Certamente è salutare rivelare i limiti dei programmi cristiani moderni e rendere conto dell'intrinseca debolezza di ogni teologia, ma non ritengo giusta una critica che sovente traspone il tema religioso in altre dimensioni; sarebbe come giudicare un medico per la sua capacità di suonare il violino o di pronunciare un'arringa politica. Taylor dà l'impressione di non aver chiare le conseguenze dei processi di differenziazione: ogni sottosistema sociale si specializza in un settore e opera all'interno di un codice limitato. Quello della religione è la comunicazione di trascendenza, e non la trasformazione politica o la gestione economica. Taylor ha invece ragione allorché evidenzia i limiti del programma cristiano quando questo tenta di applicarsi a campi che esulano dalla sua competenza, quali quello politico, o di organizzare la vita comune e personale. Tuttavia ritengo che l'autore faccia ancora riferi­mento all'ambito di uno schema mentale tipico del "cattolicesimo organico", che egli definisce giustamente come inadeguato e che presenta lacune insor­montabili in un contesto di modernità. Non credo che questo sia l'unico modo possibile di capire il cristianesimo e neppure il cattolicesimo: tra i due estremi di un cristianesimo liberale e secolarizzante e dei progetti organici di ripresa globale della rilevanza cristiana (Milbank) si danno alternative e vie intermedie che mirano piuttosto a far leva sulla propria competenza fonda­mentale: la comunicazione di trascendenza e di salvezza in senso definitivo. Sicuramente, se si osservano le cose in modo diverso e si narra la storia in un'altra prospettiva, si potrà imparare da Scoto e da altri maestri francescani, lontani degli ideali tomistici, che esistono alternative per la fede anche quan­do la ragione assume la sua legittima autonomia e la prospettiva di un ordine trascendente va sfumando.
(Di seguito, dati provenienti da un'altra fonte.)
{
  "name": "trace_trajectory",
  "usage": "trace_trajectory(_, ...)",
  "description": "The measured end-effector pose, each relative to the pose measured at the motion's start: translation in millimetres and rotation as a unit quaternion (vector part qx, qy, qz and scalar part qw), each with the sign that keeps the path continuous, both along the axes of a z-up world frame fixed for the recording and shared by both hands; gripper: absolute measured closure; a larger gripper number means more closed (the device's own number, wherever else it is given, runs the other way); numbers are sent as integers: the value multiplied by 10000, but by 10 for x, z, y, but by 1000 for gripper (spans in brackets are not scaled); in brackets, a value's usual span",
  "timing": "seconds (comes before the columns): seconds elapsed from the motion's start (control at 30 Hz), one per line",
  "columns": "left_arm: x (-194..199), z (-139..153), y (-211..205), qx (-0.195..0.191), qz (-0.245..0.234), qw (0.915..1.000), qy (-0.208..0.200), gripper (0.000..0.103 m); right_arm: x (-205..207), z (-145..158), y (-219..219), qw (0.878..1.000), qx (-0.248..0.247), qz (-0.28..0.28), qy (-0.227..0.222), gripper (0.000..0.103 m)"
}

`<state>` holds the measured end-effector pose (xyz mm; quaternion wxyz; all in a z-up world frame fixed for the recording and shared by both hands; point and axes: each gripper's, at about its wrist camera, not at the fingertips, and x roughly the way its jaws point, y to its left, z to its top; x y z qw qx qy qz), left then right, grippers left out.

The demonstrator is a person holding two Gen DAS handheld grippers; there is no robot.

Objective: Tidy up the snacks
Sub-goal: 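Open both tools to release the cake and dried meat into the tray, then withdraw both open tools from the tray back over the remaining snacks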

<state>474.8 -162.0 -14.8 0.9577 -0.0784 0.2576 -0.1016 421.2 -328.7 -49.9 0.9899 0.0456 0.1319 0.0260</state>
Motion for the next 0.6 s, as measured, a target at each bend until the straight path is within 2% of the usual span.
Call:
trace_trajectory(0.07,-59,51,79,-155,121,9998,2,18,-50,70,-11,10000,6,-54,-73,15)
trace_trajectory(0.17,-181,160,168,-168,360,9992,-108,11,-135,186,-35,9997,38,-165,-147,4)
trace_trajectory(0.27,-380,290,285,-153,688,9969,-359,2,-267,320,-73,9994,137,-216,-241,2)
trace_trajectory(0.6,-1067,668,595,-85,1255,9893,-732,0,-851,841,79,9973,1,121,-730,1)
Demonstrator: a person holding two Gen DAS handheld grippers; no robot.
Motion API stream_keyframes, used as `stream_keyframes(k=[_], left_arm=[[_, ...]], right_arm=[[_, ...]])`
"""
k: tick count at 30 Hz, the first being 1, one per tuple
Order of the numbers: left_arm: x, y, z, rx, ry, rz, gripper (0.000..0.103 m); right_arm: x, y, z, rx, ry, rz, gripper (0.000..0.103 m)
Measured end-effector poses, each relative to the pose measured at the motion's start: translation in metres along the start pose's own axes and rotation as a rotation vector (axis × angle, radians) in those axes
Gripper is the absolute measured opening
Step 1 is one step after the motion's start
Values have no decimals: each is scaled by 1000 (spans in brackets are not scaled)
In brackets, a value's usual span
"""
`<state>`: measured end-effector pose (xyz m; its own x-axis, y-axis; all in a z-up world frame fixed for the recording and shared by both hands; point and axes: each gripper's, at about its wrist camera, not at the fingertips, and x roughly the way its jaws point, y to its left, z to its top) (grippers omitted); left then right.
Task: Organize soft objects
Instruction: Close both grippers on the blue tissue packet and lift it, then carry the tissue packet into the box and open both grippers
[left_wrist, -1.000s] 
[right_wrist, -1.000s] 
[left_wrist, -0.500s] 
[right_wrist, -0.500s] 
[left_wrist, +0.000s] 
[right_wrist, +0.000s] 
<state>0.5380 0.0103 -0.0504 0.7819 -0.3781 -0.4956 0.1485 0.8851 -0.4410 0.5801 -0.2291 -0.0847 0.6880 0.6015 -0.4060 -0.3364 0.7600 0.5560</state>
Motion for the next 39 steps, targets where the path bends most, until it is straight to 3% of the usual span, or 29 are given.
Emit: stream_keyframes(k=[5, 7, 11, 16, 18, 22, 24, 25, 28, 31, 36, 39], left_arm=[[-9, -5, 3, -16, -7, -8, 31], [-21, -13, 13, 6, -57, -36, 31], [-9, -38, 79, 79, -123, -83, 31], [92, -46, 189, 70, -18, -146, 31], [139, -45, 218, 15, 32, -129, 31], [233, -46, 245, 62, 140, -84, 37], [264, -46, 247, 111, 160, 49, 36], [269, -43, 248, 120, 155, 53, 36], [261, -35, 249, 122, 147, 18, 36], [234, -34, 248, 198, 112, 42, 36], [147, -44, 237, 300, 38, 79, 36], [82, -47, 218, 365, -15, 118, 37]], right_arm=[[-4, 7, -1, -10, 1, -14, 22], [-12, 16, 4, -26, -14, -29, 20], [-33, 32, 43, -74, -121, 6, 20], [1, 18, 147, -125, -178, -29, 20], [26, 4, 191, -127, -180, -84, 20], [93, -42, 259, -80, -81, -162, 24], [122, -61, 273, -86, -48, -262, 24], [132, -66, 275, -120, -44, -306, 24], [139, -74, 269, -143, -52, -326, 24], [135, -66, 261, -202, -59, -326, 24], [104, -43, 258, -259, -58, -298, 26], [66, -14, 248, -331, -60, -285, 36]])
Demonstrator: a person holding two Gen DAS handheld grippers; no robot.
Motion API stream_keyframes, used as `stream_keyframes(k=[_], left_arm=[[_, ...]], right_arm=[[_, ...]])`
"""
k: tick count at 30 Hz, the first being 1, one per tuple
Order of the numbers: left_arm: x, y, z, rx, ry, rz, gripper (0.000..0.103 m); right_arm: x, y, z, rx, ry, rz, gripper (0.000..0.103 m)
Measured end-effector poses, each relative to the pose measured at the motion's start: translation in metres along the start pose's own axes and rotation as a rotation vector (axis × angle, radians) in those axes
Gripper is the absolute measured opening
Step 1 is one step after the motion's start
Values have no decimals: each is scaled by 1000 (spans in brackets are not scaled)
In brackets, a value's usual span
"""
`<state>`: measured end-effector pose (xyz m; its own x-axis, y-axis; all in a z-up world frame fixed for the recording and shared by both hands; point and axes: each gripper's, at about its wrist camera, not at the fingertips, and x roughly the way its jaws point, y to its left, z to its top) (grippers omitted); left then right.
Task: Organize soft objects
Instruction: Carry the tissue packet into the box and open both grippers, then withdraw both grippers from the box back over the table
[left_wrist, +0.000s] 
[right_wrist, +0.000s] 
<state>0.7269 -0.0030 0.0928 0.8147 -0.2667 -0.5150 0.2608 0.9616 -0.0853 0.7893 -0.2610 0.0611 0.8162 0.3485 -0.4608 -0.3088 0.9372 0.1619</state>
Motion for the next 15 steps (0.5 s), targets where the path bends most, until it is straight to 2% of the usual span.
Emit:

Nel fondo dell'opera di Taylor si percepisce un hegelismo troncato, che si esprime nei diversi scenari di una dialettica non riconciliata tra la tesi cri­stiana e l'antitesi umanista secolare, proiettandosi in una storia della ragione in costante tensione e ancora incompiuta. Si tratta di un modello possibile che mostra la fecondità dell'eredità del maestro tedesco. Ma forse questo è il massimo che si può offrire: una serie di modelli ipotetici per organizzare una storia che spesso sfugge alle costruzioni razionali.

Per il resto, il libro di Taylor dovrebbe costituire una preziosa occasione per approfondire il tema della secolarizzazione, le sue cause e conseguenze, e per esporre strategie realistiche in grado di fargli fronte. In tal senso, è ormai tempo di abbandonare diagnosi semplicistiche sulla crisi religiosa attuale e i suoi possibili colpevoli, per avviare una riflessione più serena ed efficace, in grado di fornire alla Chiesa idee pertinenti e la mobilitazione necessaria in un periodo assai difficile.